After abdominal surgery, a normal physiological ileus occurs. This type of ileus spontaneously resolves within 2-3 days after sigmoid motility returns to normal. However, the terms postoperative adynamic ileus or paralytic ileus are defined as ileus of the gut persisting for more than 3 days following surgery.1

Ileus occurs from hypomotility of the gastrointestinal tract in the absence of a mechanical bowel obstruction. This suggests that the muscle of the bowel wall is transiently impaired and fails to transport intestinal contents. This lack of coordinated propulsive action leads to the accumulation of both gas and fluids within the bowel. Although ileus has numerous causes, the postoperative state is the most common scenario for ileus development. Frequently, ileus occurs after intraperitoneal operations, but it may also occur after retroperitoneal and extra-abdominal surgery. The longest duration of ileus is noted to occur after colonic surgery.2, 3

The clinical consequences of postoperative ileus can be profound. Patients with ileus are immobilized, have discomfort and pain, and are at increased risk for pulmonary complications. Ileus also enhances catabolism because of poor nutrition. Overall, ileus prolongs hospital stays; according to a report by Livingston in 1990, it cost $750 million annually ($1500 per patient) in the United States.1 The main focus of this article is postoperative ileus.

Pathophysiology

According to some hypotheses, postoperative ileus is mediated via activation of inhibitory spinal reflex arcs. Anatomically, 3 distinct reflexes are involved: ultrashort reflexes confined to the bowel wall, short reflexes involving prevertebral ganglia, and long reflexes involving the spinal cord.3 The long reflexes are the most significant. Spinal anesthesia, abdominal sympathectomy, and nerve-cutting techniques have been demonstrated to either prevent or attenuate the development of ileus.4, 5

The surgical stress response leads to systemic generation of endocrine and inflammatory mediators that also promote the development of ileus. Rat models have shown that laparotomy, eventration, and bowel compression lead to increased numbers of macrophages, monocytes, dendritic cells, T cells, natural killer cells, and mast cells, as demonstrated by immunohistochemistry.6 Calcitonin gene–related peptide, nitric oxide, vasoactive intestinal peptide, and substance P function as inhibitory neurotransmitters in the bowel nervous system. Nitric oxide and vasoactive intestinal peptide inhibitors and substance P receptor antagonists have been demonstrated to improve gastrointestinal function.7, 8
Clinical
History

Patients with ileus typically present with vague, mild abdominal pain and bloating.
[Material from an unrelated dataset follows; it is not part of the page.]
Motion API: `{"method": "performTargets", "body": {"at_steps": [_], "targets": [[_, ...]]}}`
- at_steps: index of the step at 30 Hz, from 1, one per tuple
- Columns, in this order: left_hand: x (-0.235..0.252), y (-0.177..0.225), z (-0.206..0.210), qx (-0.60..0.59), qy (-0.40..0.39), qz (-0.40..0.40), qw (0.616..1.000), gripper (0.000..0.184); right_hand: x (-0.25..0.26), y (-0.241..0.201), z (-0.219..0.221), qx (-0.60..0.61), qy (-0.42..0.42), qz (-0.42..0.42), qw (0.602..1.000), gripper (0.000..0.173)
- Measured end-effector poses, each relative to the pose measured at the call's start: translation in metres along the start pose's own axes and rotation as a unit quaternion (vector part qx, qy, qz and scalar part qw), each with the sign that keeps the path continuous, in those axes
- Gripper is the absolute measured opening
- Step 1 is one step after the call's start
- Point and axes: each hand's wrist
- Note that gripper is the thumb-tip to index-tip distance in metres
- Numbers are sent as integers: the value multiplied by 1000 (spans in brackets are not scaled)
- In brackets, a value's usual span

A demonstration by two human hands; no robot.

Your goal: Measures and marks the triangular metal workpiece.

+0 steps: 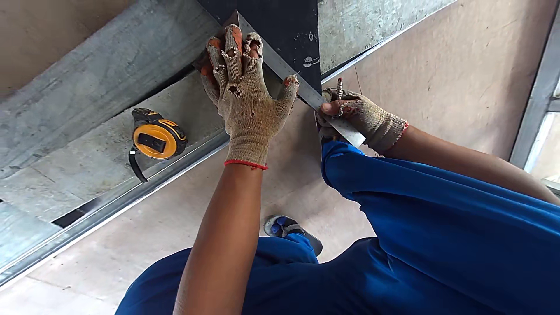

They may report nausea, vomiting, and poor appetite. Abdominal cramping is usually not present. Patients may or may not continue to pass flatus and stool.
Physical

Patients may have distended and tympanic abdomens, depending on the degree of abdominal and bowel distension. The abdomen may be tender. A distinguishing feature is absent or hypoactive bowel sounds unlike the high-pitched sound of obstruction. The silent abdomen of ileus reveals no discernible peristalsis or succussion splash.
Causes

Most cases of ileus occur after intra-abdominal operations. Normal resumption of bowel activity after abdominal surgery follows a known and predictable pattern.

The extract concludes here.